Note that you can slow down execution speed using the Simulation Debugger window and monitor the values of variables in the same way as when you are using simulation. ICT is also available when running your program via ICD.

==Advanced Ghost Settings==

For advanced users, you can modify certain operating parameters for Ghost in its settings window. If you have a Ghost device plugged into your PC, you can click the double cog icon on the Oscilloscope or Data Recorder, or the Ghost settings icon on the main toolbar to open the Ghost settings.

[[File:Oscilloscope_Ghost_Settings.png|x50px|border|Ghost settings button on Oscilloscope]]           [[File:Data_Recorder_Ghost_Settings.png|x50px|border|Ghost settings button on Data Recorder]]           [[File:Ghost_Options_Main.png|x50px|border|Ghost settings button on main toolbar]]

===Sample masks===

You can set the sample mask that Ghost uses to decide which pins should be recorded. It is recommended for most cases that you leave this set to automatic mode.

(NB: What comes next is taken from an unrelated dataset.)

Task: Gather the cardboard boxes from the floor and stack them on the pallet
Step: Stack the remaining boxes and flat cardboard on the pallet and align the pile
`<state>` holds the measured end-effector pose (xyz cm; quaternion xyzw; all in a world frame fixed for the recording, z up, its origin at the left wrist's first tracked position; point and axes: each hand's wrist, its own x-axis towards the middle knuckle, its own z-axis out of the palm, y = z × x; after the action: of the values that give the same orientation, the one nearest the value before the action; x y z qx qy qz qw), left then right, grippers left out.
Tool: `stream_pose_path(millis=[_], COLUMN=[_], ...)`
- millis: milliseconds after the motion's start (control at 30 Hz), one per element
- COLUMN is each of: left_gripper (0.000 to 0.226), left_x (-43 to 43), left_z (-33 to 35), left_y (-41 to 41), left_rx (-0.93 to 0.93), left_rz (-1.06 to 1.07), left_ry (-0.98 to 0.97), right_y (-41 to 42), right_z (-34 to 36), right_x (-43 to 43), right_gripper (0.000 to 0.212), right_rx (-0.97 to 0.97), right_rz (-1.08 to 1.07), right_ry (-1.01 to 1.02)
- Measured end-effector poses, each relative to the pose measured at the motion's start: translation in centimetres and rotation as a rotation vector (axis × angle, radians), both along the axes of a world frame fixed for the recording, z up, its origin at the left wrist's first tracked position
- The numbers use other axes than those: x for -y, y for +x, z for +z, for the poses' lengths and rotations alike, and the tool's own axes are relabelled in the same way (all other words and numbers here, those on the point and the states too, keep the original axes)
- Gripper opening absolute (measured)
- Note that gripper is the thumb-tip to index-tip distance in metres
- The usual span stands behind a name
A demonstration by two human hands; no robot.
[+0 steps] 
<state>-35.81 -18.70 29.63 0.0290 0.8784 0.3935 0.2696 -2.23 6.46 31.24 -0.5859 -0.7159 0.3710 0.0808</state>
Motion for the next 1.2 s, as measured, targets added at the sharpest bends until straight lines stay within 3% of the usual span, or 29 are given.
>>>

[[File:Ghost_Auto_Sample.png|border|400px|Automatic sampling mode (recommended)]]

However, if you wish to set the sample mask manually, you can uncheck the box and choose which pins should be sampled.

[[File:Ghost_Manual_Sample.png|border|400px|Manually selecting which pins should be sampled]]

===General settings===
The settings tab controls various aspects of the ICD and ICT functionality.

[[File:Ghost_Settings_Tab.png|400px|border|General Ghost settings]]

'''ICT Settings''': Controls the digital and analog sample rates, note that the analogue sample rate is scaled based on the digital sample rate.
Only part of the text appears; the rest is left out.